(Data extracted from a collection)
========================

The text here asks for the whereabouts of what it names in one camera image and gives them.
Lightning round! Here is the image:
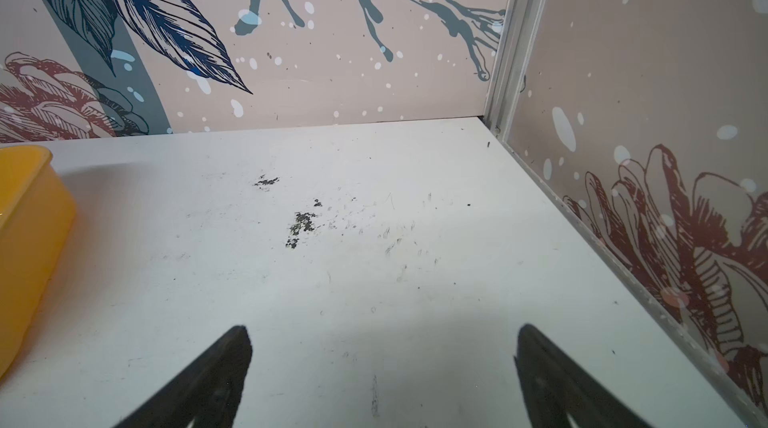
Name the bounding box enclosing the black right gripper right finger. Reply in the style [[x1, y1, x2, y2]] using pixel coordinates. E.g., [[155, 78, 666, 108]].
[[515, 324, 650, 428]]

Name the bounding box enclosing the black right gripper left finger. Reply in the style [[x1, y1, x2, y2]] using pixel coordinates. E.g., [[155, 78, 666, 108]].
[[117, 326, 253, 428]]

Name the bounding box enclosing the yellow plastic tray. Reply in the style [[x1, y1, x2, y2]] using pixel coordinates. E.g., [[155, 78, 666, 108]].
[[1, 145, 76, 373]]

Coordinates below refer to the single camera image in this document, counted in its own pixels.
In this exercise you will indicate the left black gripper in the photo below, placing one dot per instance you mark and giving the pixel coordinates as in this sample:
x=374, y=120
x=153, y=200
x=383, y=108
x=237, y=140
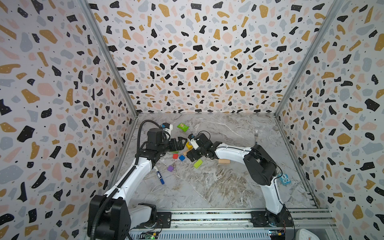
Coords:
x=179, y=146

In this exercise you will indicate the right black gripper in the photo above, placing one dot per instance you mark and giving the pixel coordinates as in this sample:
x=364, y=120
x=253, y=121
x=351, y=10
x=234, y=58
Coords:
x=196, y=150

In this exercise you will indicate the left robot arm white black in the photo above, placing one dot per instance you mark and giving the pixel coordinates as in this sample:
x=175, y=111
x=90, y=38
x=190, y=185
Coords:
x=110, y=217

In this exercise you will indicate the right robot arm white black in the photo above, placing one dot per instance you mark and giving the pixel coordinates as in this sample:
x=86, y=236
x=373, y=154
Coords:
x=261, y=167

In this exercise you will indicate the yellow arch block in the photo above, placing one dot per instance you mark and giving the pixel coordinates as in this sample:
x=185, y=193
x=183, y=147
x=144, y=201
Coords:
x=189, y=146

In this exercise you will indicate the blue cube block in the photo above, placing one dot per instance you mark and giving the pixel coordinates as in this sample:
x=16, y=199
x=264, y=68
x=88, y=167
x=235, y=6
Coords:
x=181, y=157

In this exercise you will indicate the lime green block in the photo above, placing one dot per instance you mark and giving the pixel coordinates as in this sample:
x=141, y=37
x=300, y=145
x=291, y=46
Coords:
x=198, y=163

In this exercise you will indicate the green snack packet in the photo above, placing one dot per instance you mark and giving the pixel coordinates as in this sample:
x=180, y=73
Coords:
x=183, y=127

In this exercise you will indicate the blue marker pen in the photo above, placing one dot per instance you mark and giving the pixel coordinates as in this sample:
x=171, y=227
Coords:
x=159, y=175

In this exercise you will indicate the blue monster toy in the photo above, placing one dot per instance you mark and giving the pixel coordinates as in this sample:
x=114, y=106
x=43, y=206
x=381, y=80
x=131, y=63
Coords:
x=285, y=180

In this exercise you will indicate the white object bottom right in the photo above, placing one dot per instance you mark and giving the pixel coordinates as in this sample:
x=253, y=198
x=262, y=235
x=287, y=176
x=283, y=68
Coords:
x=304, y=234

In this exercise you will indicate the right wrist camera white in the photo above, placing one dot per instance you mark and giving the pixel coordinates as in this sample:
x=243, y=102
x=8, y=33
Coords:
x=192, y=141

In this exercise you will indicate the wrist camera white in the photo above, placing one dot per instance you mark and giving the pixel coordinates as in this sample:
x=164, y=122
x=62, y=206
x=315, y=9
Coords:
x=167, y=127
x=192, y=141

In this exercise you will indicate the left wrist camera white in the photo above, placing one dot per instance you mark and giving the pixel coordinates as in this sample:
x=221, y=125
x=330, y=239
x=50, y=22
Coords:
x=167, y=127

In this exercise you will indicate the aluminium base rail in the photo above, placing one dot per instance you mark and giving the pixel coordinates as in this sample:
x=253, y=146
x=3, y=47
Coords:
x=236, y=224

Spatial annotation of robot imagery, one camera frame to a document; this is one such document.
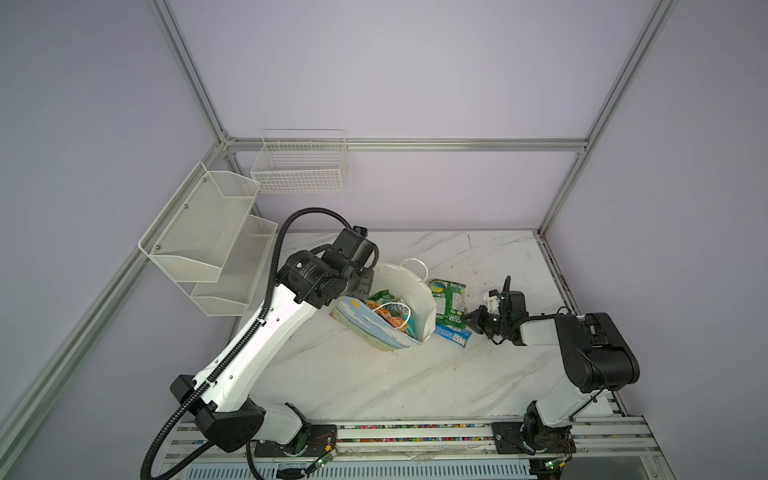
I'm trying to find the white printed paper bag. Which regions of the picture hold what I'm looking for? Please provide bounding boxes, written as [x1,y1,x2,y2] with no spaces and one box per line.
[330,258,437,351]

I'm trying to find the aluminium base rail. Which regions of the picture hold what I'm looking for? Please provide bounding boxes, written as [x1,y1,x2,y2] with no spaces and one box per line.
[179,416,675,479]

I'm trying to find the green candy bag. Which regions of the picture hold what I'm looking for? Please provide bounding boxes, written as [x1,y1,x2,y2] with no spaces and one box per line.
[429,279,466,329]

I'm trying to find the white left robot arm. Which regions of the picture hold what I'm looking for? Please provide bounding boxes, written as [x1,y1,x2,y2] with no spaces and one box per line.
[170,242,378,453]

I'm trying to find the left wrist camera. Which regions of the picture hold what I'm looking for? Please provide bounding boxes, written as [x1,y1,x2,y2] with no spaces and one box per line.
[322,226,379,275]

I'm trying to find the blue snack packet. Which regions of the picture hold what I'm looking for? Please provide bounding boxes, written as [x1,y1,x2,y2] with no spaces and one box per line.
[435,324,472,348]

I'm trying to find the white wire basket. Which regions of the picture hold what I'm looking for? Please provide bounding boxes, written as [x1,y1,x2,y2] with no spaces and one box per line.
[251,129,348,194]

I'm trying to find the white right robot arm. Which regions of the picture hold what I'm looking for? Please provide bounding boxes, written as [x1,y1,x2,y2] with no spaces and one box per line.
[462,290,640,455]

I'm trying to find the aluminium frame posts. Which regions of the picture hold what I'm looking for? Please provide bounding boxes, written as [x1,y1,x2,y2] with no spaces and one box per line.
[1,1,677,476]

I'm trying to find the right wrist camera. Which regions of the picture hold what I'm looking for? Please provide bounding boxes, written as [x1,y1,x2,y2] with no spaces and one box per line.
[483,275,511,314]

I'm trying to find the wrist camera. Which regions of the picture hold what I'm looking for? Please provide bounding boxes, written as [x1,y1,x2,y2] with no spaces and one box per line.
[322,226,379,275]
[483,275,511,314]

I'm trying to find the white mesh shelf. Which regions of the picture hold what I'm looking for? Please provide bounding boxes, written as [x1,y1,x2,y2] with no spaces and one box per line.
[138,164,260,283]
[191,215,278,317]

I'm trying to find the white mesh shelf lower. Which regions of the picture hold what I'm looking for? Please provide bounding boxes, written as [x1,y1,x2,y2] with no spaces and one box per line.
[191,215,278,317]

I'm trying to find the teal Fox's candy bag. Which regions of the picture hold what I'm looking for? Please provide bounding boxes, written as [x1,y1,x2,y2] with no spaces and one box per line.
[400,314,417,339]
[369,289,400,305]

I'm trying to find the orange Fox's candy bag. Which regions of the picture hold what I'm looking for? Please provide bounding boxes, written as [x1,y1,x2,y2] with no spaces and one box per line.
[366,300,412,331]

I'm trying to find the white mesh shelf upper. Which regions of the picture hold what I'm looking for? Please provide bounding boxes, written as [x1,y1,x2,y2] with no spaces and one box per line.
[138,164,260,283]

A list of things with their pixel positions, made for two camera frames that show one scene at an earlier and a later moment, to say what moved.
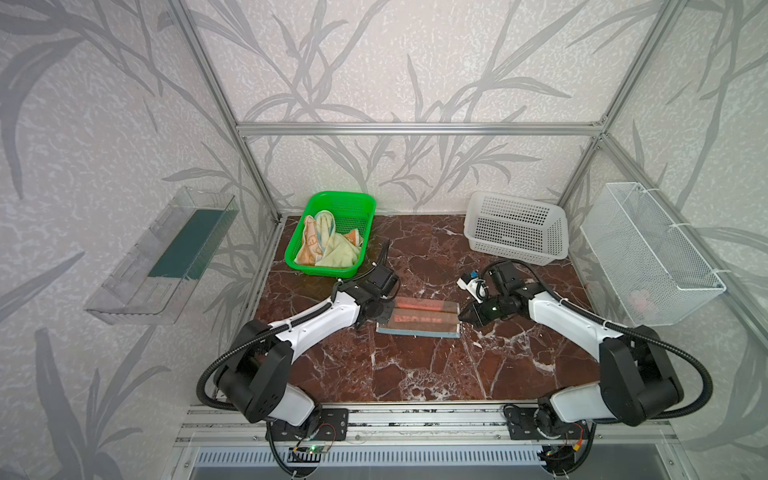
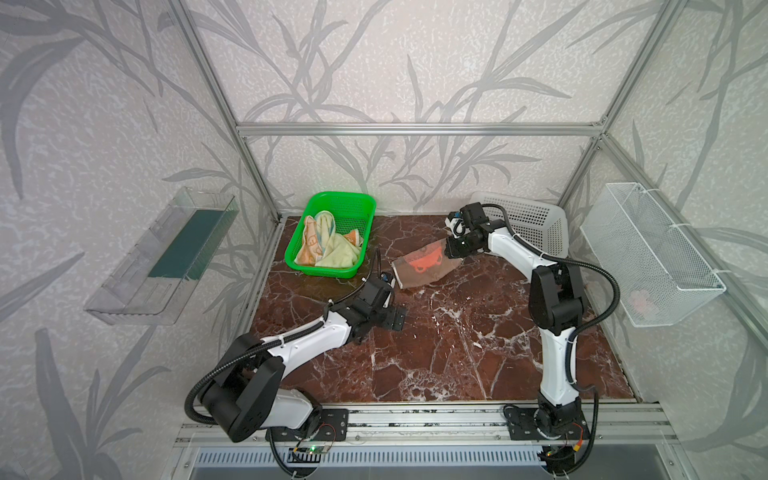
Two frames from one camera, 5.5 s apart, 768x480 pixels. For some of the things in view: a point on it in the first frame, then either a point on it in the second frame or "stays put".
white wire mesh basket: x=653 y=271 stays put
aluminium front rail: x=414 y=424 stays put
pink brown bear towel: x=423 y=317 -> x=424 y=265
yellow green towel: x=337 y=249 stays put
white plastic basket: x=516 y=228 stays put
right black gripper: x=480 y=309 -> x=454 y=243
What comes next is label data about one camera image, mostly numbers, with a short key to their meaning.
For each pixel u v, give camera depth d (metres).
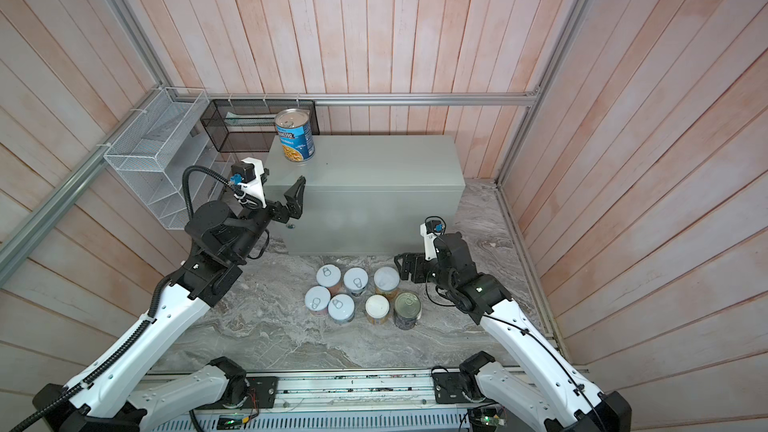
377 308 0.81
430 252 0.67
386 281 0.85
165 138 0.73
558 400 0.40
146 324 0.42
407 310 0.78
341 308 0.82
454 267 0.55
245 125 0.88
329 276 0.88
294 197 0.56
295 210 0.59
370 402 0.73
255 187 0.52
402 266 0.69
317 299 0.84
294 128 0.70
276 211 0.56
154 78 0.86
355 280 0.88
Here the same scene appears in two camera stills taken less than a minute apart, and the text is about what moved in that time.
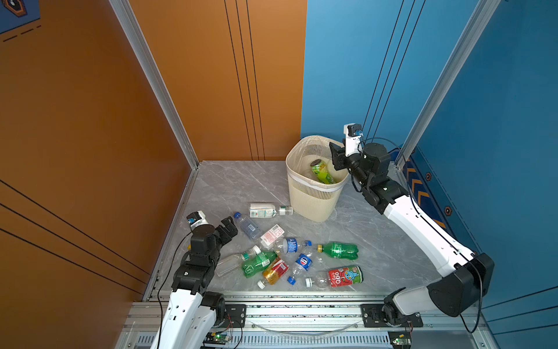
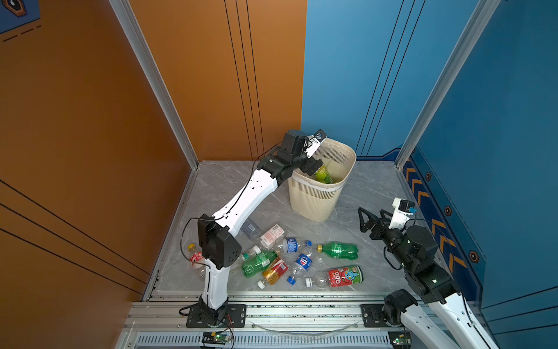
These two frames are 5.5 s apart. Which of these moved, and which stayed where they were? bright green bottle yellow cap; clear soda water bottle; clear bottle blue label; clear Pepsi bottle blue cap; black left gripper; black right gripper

========================

### Task item:
Give back exactly the lines above from the one with "right black gripper: x=480" through the one with "355 280 0.88", both included. Pictures don't belong in the copy.

### Exercise solution:
right black gripper: x=480 y=309 -> x=454 y=243
What comes next is label data about one camera image, mostly numbers, with a short key to their meaning.
For each pixel u v, give camera depth d (metres).
377 308 0.81
430 252 0.67
386 281 0.85
165 138 0.73
558 400 0.40
146 324 0.42
407 310 0.78
341 308 0.82
454 267 0.55
245 125 0.88
329 276 0.88
294 197 0.56
295 210 0.59
370 402 0.73
255 187 0.52
402 266 0.69
317 299 0.84
294 128 0.70
276 211 0.56
154 78 0.86
355 280 0.88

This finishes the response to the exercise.